Margaret’s Print Shop is clearly written for church history enthusiasts, and especially for people belonging to the modern Anabaptist groups (Mennonites and Brethren groups), who would have more familiarity with the names in the story. As a story, this book is more serious and educational, rather than page-turning suspense, action or romance. The characters themselves lack depth and defined characteristics. The ideas themselves, and the history surrounding the ideas, are the main focus, with the characters secondary; their purpose is to explain and clarify the ideas.

Still, Margaret’s Print Shop is an excellent narrative look at the Anabaptist reformation, with a scope appropriate to the book – events in and around Strasbourg in 1525. Yoder has clearly done his research, and includes maps and a list of characters, to help the reader with the story’s context. The author’s notes at the end are helpful too, to learn what happened to Margaret, Beck, and several of the other characters.

Saturday, October 1, 2005

O'Brien's Desk: Review

Reviewed by Keri Minehart

O'Brien's Desk is the debut novel by author Ona Russell. Some of the issues addressed in the book—political corruption, drug addiction, anti-Semitism and homophobia—could easily be ripped from today’s headlines, but when Russell read of them, the newspapers they came from were anything but current. The clippings she pored over were from the 1920s, hidden for more than 70 years in a dusty pile of scrapbooks. These articles—chronicling the life of O’Brien O’Donnell, a highly public yet secretive judge—became the foundation for Russell’s first historical mystery, O’Brien’s Desk, hailed by NPR’s Richard Lederer as “terrific” and “riveting” and by novelist Anne Perry as “an intriguing and thoroughly researched story that gives us insight into the moral dilemmas of 20th Century America.”

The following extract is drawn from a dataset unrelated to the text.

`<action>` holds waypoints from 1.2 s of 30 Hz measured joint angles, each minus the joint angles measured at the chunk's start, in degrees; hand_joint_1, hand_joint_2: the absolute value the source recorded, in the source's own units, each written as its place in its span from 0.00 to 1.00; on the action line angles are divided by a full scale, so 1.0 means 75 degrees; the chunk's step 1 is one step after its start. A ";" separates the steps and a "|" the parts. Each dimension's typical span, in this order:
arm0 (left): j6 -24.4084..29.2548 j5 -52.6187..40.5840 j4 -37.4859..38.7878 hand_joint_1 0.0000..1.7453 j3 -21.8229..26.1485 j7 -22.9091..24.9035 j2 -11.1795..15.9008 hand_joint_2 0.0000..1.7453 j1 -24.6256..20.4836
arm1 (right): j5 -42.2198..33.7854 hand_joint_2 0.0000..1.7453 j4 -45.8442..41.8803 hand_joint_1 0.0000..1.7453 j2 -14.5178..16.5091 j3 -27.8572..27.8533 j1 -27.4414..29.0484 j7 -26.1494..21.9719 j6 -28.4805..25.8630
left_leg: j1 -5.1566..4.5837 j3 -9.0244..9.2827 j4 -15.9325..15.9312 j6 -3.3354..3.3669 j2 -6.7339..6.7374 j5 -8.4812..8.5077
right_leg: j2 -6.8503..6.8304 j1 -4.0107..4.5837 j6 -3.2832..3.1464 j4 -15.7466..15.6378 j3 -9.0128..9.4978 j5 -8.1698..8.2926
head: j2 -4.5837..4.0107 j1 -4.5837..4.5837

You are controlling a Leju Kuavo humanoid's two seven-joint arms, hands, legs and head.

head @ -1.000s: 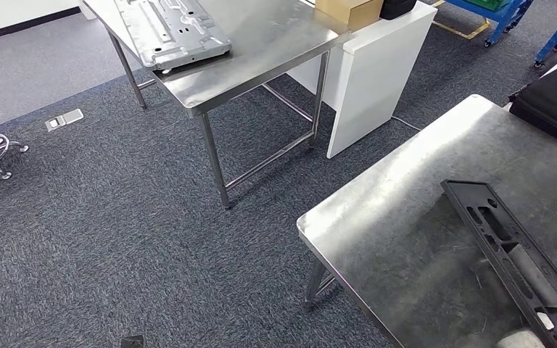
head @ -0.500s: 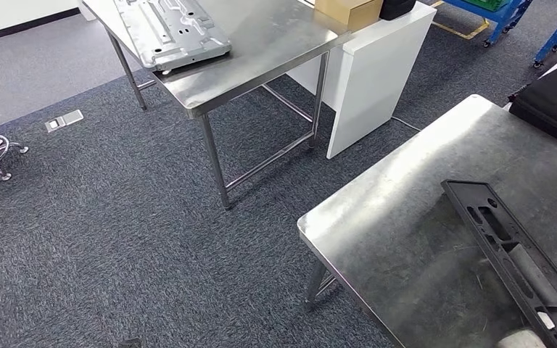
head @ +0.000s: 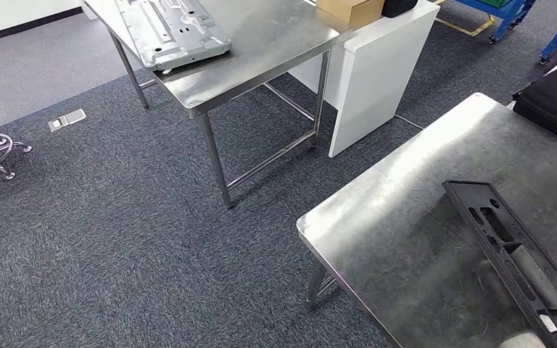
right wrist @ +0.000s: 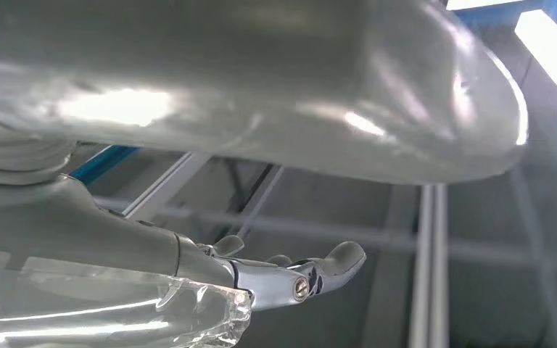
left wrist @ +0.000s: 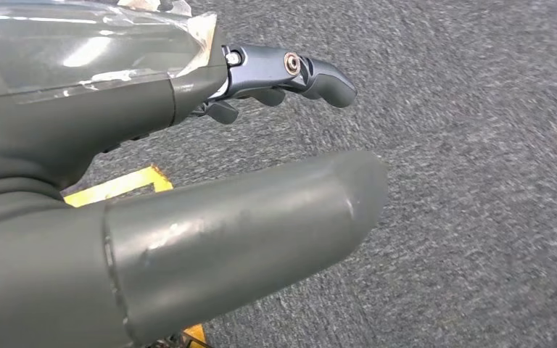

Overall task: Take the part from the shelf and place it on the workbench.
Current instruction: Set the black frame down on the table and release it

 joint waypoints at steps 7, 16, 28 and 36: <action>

The year is 1923, and O’Brien O’Donnell, called Obee by his friends, is a well-loved judge in Toledo, Ohio. His progressive politics and humanitarian strides make him one of Ohio’s most admired figures. At 59, he has recently married and become a father for the first time. Soon after the birth of his daughter, Obee receives a chilling blackmail letter that takes him to the brink of insanity. From his hospital bed, he turns to his trusted colleague, Sarah Kaufman (who was also a real person), for help. Sarah is a woman ahead of her time—a single, Jewish, career woman of exceptional intelligence and strength. She is eager to stop the blackmailer from ruining Obee’s chances for re-election and launches an investigation to clear his name. In doing so, she risks her own life to save his.

An interesting note about O’Brien’s Desk is that the real-life O'Brien O'Donnell was Russell's grandfather-in-law. When her mother-in-law passed away, she came across O’Donnell’s scrapbooks, and she began work on her first novel based on information she gained from them. The scrapbooks weren’t her only source however; Russell did meticulous research to make the story more authentic.

Equal parts rich history lesson and can’t-set-down mystery, this novel has already left a wake of enthusiastic readers in its path. Many of them are eagerly anticipating Russell’s next novel in the series, set during the Scopes “Monkey” trial, also with Sarah Kaufman as the heroine. Russell's attention to detail, especially in describing 1920s Ohio and its political climate, add to the quality of the novel. O'Brien's Desk would be a great read for any fan of historical fiction.